[Data extracted from a collection]
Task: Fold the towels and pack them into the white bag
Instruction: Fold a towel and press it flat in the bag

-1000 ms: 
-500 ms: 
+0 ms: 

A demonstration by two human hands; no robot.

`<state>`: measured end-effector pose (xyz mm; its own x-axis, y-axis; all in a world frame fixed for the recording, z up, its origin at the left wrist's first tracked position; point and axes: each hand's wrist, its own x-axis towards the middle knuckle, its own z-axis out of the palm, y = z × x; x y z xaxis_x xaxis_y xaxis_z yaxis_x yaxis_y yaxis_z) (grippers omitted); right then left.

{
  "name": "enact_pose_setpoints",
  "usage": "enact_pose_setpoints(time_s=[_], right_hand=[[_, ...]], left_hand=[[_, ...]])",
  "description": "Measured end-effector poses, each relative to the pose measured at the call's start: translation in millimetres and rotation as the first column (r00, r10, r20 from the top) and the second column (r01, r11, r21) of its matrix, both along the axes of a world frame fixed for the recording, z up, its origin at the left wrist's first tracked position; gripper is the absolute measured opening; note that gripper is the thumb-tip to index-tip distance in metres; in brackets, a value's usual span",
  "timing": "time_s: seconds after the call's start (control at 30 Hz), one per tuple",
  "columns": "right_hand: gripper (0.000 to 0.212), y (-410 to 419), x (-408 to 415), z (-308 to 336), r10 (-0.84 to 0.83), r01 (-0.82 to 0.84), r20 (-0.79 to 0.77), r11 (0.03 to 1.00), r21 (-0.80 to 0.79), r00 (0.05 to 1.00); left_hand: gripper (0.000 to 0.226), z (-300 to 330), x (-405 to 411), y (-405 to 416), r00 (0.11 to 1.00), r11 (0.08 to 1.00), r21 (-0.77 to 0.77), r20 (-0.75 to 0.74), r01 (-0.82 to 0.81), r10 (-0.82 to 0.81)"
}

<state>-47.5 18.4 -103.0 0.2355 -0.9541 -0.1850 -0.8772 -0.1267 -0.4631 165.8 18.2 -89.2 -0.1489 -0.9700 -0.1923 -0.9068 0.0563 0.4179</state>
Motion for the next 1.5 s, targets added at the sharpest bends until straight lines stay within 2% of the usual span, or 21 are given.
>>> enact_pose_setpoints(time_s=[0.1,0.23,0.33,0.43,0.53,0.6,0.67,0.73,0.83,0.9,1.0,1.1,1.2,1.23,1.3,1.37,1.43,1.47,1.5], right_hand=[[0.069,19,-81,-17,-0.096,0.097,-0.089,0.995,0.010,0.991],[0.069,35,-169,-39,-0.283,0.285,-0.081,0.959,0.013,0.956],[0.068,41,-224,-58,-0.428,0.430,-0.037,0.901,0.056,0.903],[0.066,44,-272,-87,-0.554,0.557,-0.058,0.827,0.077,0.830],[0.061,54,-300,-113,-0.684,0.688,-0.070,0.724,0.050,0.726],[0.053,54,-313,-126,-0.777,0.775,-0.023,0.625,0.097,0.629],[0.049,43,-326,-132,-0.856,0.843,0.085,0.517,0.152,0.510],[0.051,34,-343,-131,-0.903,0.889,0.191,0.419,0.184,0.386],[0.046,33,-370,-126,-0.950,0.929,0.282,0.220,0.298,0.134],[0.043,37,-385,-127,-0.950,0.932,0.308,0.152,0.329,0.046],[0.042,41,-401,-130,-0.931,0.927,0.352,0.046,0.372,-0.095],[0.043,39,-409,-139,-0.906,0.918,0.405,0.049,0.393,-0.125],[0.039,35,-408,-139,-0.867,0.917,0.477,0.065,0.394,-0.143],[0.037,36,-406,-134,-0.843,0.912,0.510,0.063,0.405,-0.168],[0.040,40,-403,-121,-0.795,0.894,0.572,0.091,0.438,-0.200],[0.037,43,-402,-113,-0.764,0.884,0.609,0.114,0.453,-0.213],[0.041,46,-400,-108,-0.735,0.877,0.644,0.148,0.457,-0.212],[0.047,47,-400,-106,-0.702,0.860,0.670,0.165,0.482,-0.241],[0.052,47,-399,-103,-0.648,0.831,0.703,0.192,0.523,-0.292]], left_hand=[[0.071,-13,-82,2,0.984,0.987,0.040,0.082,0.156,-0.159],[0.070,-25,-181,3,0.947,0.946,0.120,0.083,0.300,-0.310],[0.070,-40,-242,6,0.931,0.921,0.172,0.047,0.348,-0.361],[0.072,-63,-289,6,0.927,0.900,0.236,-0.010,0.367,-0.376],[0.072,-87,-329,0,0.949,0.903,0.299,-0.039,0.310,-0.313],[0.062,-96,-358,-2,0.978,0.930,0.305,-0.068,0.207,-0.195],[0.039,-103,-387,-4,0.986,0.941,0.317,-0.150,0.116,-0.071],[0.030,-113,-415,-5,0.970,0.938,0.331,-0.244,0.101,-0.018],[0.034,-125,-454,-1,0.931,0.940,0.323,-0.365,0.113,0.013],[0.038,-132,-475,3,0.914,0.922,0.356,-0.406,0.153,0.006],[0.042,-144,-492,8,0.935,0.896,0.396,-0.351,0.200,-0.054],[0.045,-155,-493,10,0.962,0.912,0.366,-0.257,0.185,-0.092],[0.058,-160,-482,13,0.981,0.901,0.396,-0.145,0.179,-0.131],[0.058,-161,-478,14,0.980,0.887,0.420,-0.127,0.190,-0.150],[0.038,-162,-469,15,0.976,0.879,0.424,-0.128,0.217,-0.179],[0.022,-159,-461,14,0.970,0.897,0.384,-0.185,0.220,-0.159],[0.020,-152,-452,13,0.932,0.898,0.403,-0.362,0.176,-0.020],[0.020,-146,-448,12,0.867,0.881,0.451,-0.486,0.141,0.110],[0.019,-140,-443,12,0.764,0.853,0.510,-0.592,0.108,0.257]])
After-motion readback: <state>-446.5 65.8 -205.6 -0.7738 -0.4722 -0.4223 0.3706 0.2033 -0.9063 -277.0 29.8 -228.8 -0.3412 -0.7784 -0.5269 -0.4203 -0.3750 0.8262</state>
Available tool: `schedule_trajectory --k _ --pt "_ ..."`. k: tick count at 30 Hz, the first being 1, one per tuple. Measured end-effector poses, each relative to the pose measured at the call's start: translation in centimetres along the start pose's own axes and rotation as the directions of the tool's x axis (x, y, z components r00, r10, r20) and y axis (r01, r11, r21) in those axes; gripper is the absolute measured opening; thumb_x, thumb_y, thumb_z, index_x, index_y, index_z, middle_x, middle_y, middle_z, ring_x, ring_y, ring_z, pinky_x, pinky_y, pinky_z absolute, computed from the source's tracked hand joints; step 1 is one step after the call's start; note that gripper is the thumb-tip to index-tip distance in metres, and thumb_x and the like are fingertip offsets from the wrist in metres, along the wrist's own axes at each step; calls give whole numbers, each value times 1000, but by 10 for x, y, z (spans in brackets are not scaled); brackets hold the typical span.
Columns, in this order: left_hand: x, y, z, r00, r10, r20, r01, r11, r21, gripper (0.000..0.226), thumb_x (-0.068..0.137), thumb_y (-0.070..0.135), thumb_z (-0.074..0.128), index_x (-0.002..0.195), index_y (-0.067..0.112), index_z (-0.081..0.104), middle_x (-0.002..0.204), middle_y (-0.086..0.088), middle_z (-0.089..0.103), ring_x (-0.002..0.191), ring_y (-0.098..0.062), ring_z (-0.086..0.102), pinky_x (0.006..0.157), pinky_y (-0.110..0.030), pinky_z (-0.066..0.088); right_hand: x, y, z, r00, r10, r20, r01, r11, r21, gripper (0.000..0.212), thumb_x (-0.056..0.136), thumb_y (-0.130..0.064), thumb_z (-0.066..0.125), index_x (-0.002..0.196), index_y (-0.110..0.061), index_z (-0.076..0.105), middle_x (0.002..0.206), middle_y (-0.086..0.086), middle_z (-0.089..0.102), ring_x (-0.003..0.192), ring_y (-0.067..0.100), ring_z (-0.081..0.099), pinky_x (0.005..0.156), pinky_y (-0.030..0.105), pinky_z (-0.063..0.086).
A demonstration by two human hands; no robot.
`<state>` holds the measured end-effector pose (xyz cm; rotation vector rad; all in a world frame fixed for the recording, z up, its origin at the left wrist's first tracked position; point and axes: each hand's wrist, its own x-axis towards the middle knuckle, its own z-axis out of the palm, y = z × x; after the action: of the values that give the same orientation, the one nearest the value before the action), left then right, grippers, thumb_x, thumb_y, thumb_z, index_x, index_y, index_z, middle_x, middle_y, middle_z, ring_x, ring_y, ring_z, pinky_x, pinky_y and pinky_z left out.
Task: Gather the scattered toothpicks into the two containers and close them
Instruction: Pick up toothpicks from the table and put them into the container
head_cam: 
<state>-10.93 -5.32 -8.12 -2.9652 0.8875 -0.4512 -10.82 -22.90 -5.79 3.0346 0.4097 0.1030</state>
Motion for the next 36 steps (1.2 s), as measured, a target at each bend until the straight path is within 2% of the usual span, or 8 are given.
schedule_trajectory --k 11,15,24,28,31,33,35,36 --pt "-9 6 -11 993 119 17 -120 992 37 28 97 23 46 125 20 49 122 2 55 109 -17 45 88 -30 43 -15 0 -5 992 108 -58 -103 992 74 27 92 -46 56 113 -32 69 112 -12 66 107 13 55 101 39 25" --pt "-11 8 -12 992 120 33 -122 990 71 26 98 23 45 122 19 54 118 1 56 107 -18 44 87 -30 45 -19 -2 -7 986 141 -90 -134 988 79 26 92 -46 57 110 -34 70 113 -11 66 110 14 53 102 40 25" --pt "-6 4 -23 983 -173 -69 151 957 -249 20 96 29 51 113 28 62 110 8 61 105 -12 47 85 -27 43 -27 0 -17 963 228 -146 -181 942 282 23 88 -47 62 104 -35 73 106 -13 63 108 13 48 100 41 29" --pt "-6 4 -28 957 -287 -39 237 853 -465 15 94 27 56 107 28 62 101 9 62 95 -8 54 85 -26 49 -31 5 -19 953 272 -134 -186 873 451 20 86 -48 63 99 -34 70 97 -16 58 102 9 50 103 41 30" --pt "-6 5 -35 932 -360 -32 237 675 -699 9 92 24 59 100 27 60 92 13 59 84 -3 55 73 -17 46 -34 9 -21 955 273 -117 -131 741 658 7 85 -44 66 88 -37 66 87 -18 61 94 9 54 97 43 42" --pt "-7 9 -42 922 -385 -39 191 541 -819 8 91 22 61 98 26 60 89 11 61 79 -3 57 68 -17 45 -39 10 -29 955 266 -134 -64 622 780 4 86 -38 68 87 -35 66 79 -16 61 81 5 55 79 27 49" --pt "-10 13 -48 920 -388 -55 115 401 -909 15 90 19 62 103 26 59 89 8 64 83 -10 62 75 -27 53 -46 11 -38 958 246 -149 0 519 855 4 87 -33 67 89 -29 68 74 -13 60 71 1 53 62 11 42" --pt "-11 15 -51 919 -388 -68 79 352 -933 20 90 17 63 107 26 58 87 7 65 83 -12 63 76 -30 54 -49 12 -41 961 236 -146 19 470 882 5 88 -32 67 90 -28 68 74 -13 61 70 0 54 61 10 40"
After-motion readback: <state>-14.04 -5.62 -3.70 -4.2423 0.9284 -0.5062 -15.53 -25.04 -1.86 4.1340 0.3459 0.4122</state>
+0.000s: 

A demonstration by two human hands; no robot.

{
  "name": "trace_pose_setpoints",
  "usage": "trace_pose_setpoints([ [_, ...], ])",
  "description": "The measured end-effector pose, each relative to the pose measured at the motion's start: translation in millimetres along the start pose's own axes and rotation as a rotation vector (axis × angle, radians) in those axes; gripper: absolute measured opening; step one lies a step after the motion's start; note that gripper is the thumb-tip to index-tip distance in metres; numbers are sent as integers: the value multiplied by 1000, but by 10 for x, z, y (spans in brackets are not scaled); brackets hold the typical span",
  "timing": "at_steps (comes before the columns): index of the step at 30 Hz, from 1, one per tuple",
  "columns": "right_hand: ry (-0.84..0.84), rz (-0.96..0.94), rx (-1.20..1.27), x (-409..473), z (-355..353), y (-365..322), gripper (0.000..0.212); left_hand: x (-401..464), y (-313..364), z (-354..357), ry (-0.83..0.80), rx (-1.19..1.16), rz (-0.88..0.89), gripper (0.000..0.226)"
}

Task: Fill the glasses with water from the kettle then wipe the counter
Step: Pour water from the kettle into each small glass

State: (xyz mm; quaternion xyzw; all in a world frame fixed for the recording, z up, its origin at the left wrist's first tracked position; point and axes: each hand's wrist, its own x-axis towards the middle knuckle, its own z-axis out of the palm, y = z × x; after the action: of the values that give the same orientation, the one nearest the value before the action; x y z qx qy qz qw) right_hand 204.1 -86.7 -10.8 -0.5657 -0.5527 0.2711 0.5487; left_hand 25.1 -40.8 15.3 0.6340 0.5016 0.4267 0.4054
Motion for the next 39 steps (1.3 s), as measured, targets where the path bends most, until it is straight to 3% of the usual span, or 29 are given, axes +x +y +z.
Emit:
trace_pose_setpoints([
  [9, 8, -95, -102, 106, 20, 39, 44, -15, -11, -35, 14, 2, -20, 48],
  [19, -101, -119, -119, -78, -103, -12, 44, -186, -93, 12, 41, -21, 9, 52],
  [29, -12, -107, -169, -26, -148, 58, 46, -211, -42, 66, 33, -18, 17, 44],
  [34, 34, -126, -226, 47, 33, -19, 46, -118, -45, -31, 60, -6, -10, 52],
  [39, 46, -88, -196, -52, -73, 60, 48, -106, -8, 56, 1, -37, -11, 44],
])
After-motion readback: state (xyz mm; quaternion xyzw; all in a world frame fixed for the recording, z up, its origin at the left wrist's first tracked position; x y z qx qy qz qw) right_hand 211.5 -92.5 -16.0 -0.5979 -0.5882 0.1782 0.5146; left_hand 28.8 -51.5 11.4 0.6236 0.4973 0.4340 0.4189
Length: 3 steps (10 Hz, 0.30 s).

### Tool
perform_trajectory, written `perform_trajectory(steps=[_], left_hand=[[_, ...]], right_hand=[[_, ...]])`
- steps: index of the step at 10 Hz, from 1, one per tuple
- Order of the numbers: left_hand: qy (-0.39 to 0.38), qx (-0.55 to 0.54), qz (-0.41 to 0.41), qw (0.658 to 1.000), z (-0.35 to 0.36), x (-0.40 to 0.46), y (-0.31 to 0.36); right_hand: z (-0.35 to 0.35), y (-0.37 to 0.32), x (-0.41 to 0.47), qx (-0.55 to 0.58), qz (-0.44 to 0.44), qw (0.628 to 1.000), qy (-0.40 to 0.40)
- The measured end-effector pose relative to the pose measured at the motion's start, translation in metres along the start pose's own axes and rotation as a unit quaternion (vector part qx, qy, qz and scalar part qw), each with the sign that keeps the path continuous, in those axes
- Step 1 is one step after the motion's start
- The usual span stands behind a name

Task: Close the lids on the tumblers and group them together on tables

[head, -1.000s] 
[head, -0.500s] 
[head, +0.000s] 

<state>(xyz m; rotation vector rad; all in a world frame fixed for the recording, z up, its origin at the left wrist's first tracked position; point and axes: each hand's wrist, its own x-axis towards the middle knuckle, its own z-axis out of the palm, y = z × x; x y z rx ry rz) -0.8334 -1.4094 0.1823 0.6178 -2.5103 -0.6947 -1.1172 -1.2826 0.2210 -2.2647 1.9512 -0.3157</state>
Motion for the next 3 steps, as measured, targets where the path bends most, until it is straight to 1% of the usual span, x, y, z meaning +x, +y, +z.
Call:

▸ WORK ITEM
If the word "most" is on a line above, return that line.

▸ SOLUTION TO THIS EXERCISE
Motion for the next 39 steps (1.3 s), as measured, targets where the path bends most, until it is straight to 3% of the usual span, or 29 are given, axes +x +y +z.
Motion for the next 3 steps, as measured, targets where the path bends most, until it is straight to 1% of the usual span, x, y, z meaning +x, +y, +z.

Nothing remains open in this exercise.